● To do
In the records below, find the line with "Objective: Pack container" and the line with "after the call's"; return exactly those lines and every line between them.

── Raw data ──

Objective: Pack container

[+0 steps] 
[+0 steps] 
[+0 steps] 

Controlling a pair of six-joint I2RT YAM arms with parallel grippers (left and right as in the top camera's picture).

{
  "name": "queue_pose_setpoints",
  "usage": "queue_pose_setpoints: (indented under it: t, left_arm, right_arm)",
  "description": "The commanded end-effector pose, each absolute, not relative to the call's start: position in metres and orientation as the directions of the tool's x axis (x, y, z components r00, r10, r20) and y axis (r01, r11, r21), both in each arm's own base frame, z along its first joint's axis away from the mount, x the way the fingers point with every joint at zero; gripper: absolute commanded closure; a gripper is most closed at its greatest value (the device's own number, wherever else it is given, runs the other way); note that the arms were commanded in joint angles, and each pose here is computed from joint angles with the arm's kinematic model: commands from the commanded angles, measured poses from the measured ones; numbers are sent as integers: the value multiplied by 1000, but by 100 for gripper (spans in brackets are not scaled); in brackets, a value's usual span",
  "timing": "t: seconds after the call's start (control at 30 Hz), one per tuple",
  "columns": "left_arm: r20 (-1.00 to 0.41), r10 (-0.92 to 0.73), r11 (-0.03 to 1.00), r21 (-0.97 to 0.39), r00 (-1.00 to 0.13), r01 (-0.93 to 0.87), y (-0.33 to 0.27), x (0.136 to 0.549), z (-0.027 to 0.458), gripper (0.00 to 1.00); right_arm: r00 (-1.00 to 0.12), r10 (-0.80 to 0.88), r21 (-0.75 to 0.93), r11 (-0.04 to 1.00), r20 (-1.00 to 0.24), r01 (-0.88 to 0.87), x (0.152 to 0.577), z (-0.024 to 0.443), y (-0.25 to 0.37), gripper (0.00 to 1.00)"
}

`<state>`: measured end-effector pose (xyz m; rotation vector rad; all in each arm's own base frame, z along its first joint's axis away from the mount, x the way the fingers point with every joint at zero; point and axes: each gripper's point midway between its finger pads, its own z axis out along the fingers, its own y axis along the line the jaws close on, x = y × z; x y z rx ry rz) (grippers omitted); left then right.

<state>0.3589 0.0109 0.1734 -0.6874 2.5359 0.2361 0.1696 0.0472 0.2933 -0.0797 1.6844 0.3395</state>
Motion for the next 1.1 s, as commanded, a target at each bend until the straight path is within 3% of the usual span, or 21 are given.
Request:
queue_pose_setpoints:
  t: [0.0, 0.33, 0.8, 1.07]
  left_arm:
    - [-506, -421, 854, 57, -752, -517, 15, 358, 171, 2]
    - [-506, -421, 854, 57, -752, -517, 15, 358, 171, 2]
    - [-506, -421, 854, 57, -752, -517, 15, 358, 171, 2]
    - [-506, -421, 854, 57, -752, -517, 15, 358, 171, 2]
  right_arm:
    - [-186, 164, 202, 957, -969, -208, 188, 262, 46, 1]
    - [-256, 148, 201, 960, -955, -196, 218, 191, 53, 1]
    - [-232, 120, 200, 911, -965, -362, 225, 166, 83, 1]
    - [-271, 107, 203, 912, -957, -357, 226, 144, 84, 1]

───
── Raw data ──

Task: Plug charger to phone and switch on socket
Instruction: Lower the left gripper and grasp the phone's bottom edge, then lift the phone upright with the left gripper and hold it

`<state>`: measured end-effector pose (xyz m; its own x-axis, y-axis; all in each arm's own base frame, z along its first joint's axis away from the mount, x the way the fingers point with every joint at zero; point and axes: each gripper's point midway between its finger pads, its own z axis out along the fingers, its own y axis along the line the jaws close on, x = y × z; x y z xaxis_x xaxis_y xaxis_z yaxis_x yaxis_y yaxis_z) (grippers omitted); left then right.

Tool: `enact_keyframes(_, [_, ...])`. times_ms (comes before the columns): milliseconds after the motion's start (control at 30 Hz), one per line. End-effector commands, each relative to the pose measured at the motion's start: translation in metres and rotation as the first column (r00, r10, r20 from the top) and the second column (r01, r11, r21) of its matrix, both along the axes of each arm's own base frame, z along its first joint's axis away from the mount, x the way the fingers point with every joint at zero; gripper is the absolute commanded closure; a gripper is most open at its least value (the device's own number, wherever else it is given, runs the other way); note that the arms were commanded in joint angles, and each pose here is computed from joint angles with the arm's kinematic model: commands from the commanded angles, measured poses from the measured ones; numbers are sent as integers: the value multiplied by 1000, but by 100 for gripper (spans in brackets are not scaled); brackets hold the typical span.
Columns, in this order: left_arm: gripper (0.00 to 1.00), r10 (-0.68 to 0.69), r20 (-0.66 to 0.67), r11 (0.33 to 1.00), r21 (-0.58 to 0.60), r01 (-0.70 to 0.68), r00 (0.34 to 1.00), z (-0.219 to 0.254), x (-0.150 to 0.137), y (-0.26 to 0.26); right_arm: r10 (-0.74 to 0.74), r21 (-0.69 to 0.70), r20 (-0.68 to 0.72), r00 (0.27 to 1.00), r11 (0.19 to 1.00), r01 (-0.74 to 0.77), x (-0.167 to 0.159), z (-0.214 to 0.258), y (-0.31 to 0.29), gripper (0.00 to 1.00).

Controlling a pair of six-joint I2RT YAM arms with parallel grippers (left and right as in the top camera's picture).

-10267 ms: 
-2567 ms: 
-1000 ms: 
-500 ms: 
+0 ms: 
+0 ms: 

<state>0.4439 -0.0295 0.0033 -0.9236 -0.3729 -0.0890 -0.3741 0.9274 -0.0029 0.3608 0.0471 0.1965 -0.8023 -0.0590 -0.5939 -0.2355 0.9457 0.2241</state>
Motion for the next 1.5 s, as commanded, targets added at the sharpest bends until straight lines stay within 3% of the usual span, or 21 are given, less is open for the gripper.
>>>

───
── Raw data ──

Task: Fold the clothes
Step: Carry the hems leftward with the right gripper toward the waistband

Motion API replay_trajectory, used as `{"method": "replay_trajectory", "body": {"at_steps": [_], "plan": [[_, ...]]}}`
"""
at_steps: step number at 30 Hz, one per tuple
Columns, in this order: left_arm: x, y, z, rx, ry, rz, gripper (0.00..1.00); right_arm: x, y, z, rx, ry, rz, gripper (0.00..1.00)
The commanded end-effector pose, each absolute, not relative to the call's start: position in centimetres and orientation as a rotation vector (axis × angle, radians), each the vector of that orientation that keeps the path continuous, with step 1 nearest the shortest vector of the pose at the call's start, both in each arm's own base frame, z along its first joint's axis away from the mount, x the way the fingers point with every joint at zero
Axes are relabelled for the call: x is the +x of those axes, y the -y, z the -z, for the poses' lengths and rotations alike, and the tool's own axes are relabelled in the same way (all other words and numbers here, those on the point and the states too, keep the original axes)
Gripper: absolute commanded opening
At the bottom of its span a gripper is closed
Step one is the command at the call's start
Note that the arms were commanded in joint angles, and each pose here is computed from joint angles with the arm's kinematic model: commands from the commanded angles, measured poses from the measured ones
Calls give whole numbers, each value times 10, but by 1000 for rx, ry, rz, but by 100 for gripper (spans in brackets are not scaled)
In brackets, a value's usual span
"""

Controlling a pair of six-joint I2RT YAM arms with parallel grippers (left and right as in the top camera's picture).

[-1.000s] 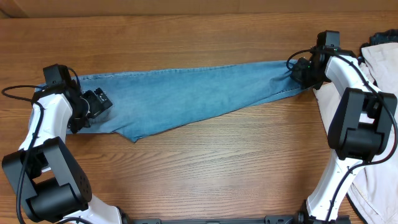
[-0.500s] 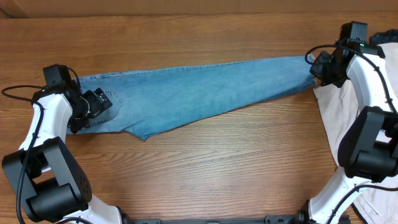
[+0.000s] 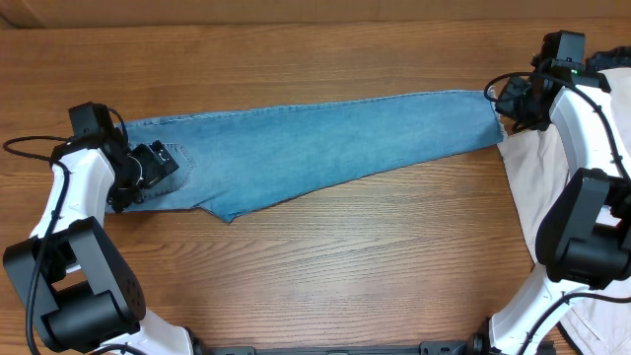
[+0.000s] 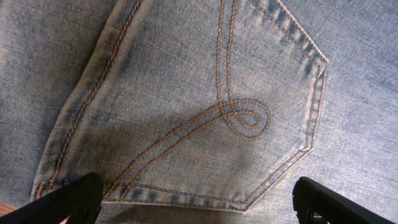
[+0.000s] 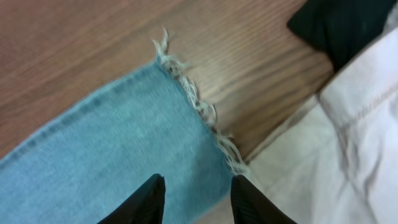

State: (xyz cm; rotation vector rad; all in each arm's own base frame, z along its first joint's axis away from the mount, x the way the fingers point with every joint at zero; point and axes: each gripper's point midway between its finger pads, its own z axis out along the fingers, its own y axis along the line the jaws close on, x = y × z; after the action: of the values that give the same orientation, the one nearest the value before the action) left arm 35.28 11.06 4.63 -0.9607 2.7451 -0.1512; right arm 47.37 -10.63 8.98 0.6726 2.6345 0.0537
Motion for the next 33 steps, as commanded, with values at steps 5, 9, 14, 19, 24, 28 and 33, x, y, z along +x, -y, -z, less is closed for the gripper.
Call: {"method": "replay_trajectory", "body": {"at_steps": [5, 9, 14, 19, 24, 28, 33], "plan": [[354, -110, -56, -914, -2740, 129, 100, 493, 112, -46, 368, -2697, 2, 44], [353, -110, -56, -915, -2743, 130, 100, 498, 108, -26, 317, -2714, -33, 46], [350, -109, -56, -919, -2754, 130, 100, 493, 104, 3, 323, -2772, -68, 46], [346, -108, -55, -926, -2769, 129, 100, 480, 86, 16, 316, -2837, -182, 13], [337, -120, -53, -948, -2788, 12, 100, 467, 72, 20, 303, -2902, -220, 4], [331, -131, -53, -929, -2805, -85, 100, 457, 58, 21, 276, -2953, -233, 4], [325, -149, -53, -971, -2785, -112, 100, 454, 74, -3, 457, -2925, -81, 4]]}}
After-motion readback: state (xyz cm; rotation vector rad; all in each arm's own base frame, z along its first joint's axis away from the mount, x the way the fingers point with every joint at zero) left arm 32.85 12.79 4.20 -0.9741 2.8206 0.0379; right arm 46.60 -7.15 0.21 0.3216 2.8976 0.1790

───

● Result of this exercise
Objective: Pack container

[+0 steps] 
[+0 steps] 
[+0 steps] 

Controlling a pair of six-joint I2RT YAM arms with parallel grippers (left and right as in the top camera's picture).

{
  "name": "queue_pose_setpoints",
  "usage": "queue_pose_setpoints: (indented under it: t, left_arm, right_arm)",
  "description": "The commanded end-effector pose, each absolute, not relative to the call's start: position in metres and orientation as the directions of the tool's x axis (x, y, z components r00, r10, r20) and y axis (r01, r11, r21), both in each arm's own base frame, z along its first joint's axis away from the mount, x the way the fingers point with every joint at zero; gripper: absolute commanded closure; a gripper is most closed at its greatest value (the device's own number, wherever else it is given, runs the other way); note that the arms were commanded in joint angles, and each pose here is computed from joint angles with the arm's kinematic model: commands from the commanded angles, measured poses from the measured ones; numbers are sent as integers: the value multiplied by 1000, but by 100 for gripper (spans in brackets are not scaled); in brackets, a value's usual span",
  "timing": "t: seconds after the call's start (control at 30 Hz), one per tuple",

The exercise is finished and nothing remains.